Dass ihm in dieser dramatischen Situation vonseiten der UEFA keine Ausnahme gewährt wurde und er nicht zu seiner Mannschaft sprechen konnte, stieß beim Kölner Coach auf wenig Verständnis.
"Das wurde wegen der Gelb-Roten Karte abgelehnt, obwohl es eine Grenzsituation war", ärgerte er sich. "Daran sieht man, dass manche Leute nicht bereit sind, das Gehirn einzuschalten." Die Entscheidung gegen eine Spielabsage begrüßte Baumgart hingegen ausdrücklich: "Wenn alle unter diesen kurzfristigen Emotionen das Stadion verlassen hätten, wissen wir nicht, was noch passiert wäre."

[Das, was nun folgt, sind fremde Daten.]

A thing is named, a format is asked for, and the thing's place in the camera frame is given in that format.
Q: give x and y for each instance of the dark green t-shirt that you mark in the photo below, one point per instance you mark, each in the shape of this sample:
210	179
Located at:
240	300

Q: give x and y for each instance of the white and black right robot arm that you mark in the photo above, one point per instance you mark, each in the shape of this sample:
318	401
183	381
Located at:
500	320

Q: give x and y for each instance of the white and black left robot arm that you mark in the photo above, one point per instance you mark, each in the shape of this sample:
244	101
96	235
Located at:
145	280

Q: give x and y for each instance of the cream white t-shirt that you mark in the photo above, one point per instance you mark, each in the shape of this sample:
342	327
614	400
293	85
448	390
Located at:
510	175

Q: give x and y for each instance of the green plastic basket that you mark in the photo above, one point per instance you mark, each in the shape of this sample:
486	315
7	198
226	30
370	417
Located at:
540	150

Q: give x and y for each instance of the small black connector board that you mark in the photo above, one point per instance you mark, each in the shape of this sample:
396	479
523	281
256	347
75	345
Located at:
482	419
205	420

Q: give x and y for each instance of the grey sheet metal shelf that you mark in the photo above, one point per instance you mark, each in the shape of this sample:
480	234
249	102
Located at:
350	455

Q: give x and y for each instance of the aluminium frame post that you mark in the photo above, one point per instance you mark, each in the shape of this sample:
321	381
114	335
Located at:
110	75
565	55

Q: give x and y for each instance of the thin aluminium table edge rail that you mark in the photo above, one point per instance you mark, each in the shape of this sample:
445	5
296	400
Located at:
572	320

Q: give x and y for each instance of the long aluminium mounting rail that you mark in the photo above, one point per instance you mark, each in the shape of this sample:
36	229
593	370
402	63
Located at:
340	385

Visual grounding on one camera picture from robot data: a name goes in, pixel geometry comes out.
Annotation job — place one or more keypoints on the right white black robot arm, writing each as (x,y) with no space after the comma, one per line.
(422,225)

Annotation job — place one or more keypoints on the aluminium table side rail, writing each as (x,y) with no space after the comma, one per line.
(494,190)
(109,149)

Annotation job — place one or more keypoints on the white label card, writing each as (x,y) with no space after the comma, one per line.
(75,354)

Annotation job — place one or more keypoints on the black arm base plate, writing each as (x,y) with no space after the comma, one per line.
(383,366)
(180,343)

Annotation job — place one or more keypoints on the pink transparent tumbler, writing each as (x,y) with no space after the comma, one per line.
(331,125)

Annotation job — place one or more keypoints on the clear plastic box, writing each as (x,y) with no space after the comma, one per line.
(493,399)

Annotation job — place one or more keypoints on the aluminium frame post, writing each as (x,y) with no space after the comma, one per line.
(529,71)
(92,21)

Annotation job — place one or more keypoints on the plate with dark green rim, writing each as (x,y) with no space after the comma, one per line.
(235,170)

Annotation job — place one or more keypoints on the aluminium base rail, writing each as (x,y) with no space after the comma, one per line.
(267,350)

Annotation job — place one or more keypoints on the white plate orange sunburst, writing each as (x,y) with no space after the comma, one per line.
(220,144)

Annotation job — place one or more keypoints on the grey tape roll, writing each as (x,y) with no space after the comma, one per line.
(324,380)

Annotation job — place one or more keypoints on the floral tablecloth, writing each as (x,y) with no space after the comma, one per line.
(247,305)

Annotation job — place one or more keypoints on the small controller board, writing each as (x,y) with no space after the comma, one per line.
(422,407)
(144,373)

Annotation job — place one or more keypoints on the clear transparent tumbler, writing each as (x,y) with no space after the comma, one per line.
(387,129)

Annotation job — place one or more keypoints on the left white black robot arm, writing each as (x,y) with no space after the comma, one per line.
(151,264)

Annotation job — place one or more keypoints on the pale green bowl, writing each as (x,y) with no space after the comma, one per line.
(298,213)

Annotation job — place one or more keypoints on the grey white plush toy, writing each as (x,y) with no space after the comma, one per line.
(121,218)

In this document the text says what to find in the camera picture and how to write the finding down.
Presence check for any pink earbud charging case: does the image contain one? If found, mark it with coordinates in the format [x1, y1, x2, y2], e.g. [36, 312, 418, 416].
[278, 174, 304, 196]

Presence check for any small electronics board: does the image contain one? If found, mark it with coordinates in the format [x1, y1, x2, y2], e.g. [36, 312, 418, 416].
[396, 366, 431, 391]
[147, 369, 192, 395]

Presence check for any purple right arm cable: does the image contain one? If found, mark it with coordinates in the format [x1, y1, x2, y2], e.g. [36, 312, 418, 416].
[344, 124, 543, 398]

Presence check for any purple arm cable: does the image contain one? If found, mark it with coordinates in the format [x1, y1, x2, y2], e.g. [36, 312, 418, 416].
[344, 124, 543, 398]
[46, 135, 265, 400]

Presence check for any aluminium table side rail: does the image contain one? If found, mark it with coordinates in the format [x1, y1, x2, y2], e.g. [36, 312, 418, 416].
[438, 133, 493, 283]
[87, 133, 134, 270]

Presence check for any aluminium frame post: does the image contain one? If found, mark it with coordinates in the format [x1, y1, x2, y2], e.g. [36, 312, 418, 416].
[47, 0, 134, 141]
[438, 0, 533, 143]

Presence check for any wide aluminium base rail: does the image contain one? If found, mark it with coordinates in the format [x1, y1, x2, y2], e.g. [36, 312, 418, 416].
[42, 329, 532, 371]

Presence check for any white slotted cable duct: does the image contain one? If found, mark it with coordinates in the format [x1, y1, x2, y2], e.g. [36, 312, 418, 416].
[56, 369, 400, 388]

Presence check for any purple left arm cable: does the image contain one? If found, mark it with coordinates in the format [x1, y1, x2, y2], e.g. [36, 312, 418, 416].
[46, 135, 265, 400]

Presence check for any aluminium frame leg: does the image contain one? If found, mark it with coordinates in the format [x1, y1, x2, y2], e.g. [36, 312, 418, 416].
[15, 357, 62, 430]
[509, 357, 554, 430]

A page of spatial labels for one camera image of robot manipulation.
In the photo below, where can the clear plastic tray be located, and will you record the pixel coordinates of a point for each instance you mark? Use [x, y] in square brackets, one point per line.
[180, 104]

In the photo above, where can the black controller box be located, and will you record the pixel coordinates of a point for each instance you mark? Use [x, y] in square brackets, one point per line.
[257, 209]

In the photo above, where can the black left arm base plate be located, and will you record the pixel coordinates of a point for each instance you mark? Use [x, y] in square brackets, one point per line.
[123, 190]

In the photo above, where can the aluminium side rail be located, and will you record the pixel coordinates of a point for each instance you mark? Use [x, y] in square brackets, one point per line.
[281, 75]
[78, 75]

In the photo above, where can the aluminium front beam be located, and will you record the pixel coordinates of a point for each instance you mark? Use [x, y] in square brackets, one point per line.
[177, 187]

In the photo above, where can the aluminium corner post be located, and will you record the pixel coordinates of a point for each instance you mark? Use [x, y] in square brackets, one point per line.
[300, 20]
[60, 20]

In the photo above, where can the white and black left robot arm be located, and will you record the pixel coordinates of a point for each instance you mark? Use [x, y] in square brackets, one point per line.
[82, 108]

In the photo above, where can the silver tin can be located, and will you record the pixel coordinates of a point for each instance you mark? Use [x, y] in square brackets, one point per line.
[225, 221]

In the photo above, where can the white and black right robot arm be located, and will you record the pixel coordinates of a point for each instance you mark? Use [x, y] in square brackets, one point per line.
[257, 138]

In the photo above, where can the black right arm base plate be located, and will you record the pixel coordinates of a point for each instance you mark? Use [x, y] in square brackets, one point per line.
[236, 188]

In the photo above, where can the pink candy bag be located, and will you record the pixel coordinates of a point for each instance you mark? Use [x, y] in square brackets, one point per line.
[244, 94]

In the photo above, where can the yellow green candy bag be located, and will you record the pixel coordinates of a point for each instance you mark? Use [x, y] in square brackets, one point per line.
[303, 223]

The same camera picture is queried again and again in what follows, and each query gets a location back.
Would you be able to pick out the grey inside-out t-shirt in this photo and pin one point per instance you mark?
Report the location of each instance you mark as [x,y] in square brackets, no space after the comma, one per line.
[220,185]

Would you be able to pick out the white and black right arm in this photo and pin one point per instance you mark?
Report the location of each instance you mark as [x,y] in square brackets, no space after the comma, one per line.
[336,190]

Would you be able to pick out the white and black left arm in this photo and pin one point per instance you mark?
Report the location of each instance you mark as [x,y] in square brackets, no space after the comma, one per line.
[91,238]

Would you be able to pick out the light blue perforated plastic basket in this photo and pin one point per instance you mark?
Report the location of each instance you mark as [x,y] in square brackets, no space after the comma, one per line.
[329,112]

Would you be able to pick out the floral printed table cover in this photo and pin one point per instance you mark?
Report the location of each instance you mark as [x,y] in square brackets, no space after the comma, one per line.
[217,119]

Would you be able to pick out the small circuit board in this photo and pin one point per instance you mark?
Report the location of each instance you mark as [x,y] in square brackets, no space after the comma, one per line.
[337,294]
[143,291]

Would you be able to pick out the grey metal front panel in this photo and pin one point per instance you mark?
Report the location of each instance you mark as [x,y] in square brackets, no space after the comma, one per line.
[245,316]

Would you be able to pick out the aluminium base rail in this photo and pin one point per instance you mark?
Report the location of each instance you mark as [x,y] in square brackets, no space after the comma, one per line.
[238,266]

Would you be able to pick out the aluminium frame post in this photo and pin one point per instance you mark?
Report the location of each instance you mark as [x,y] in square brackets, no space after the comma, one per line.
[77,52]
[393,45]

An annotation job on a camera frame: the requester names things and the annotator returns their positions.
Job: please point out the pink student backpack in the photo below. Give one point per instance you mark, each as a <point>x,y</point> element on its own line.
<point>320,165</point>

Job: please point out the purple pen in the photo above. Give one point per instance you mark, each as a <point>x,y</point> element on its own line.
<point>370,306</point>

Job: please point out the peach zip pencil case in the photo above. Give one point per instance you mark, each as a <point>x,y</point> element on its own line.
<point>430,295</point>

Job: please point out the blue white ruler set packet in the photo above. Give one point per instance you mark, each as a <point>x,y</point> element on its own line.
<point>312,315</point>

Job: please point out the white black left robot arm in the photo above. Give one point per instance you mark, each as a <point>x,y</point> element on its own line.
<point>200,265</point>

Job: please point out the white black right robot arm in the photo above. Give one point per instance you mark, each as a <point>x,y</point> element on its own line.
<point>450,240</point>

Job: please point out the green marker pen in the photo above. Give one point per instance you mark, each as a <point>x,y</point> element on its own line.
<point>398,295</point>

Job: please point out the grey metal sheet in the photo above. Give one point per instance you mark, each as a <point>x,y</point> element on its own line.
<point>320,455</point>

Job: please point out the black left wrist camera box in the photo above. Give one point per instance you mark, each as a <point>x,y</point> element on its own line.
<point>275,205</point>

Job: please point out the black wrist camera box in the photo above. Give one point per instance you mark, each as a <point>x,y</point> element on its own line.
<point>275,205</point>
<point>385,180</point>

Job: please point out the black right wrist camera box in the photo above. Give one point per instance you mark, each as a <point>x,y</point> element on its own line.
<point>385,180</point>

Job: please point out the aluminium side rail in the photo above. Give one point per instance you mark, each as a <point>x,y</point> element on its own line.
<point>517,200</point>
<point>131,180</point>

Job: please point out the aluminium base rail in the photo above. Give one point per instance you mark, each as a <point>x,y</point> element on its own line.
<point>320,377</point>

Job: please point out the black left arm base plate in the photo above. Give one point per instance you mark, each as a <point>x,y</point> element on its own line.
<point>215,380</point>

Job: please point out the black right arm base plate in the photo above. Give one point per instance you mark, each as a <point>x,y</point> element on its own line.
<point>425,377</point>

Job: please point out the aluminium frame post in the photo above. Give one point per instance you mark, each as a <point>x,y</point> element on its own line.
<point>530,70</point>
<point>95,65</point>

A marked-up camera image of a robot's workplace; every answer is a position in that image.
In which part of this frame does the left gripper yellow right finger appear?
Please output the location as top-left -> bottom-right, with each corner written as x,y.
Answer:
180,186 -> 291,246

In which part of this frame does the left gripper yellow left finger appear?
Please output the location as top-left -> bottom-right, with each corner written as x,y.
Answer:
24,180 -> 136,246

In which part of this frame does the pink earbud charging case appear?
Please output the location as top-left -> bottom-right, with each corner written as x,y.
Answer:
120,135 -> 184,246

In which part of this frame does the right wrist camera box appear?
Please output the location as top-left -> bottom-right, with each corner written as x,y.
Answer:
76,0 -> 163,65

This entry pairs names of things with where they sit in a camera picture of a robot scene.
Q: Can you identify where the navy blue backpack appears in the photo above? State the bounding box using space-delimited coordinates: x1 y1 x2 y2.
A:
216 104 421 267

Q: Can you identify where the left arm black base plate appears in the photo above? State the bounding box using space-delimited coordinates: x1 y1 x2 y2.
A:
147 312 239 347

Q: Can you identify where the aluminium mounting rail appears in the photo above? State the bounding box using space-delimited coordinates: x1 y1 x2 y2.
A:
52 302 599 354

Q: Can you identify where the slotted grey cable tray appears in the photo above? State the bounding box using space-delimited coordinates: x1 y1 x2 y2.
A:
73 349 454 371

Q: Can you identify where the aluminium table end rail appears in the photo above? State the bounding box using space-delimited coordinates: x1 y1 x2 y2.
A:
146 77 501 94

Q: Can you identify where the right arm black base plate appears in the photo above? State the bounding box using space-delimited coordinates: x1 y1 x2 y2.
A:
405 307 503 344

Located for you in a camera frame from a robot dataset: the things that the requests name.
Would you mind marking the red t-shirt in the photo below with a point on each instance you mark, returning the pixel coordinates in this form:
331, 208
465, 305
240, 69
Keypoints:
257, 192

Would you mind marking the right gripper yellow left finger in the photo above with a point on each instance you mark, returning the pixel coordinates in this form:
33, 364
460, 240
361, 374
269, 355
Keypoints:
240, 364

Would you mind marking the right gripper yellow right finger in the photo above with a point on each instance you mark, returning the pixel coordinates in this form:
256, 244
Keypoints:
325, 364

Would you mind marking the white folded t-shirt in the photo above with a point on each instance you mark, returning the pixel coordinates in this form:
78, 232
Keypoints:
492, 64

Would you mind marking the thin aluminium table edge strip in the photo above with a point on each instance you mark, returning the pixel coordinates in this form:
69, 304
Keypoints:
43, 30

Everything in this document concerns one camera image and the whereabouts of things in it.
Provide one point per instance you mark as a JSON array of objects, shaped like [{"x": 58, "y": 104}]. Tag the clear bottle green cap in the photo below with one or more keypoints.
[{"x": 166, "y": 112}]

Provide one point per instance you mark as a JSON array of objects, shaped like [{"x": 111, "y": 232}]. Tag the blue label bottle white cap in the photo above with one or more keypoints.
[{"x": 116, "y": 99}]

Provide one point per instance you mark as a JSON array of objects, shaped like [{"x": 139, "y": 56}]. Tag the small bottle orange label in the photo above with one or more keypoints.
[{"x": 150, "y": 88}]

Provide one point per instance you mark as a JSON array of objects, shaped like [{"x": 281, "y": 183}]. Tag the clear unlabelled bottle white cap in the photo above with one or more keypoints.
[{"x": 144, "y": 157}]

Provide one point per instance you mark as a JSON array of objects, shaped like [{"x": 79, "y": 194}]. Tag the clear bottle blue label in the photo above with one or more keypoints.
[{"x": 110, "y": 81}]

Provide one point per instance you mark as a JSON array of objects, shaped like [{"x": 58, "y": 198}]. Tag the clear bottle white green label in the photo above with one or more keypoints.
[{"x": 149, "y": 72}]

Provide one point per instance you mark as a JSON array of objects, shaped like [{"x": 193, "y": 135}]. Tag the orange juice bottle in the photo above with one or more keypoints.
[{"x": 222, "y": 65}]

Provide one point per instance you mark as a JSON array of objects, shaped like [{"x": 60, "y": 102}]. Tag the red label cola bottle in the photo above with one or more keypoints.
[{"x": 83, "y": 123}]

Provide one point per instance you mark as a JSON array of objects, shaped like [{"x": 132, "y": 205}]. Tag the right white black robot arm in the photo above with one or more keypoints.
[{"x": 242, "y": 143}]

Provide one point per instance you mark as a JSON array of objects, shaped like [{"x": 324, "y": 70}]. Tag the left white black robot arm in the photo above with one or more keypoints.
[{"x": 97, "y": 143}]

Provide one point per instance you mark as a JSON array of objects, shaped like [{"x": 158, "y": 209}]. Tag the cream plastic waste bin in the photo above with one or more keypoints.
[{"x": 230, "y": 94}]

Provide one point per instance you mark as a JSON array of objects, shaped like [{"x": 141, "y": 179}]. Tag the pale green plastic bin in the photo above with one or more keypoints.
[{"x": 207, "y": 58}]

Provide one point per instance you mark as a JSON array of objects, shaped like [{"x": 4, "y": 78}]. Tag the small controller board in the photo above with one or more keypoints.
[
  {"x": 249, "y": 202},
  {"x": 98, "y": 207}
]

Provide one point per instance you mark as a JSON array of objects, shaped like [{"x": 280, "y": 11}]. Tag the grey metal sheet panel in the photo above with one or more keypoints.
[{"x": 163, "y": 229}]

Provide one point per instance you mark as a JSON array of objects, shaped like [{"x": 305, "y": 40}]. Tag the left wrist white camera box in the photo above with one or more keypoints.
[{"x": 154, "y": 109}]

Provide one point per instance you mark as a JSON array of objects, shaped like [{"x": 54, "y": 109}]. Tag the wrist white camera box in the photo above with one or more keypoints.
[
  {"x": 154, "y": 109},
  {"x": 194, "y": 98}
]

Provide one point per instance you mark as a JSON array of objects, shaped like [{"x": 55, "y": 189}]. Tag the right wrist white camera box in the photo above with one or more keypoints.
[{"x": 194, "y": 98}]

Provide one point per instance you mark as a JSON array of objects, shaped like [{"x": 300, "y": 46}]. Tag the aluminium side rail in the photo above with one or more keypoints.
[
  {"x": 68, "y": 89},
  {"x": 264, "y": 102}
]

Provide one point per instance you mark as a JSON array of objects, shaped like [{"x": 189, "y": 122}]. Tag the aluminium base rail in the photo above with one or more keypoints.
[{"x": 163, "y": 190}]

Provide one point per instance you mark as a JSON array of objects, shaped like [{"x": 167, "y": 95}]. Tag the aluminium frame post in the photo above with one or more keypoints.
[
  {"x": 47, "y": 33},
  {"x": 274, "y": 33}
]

Baumgart fordert "klare Aufarbeitung"
Die "Wut und Fassungslosigkeit", die an diesem Abend nicht nur der FC-Trainer verspürte, muss nun zu einer "klaren Aufarbeitung" führen, wie Baumgart betonte. Von Schuldzuweisungen wollte der ehemalige Bundesligaprofi nichts wissen, monierte aber trotzdem die fehlenden Sicherheitsvorkehrungen:
"Man fragt sich schon, warum die Situation so entstanden ist. Warum waren die Sektoren nicht abgegrenzt voneinander? Wir als Verein und auch die UEFA haben Nizza gesagt, dass das nicht ausreichend ist, was an Sicherheitsmaßnahmen getroffen wurde. Und das hat man dann auch gesehen. Wie kann das möglich sein, dass Zugänge einfach so betreten werden können? Es ging auch schon vor dem Stadion los. Ich glaube, man hätte es verhindern können, wenn man die Dinge richtig angegangen wäre. Es haben genug Leute darauf aufmerksam gemacht, dass so etwas passieren kann."
Unabhängig davon, ob die französischen Gastgeber tatsächlich auch Verantwortung an den Krawallen tragen, muss sich der FC auf eine empfindliche Strafe einstellen. Den Geißböcken droht ein Auswärtsverbot für die eigenen Fans sowie ein Geisterspiel in Müngersdorf. Wann die UEFA das Strafmaß bekanntgibt, steht noch nicht fest.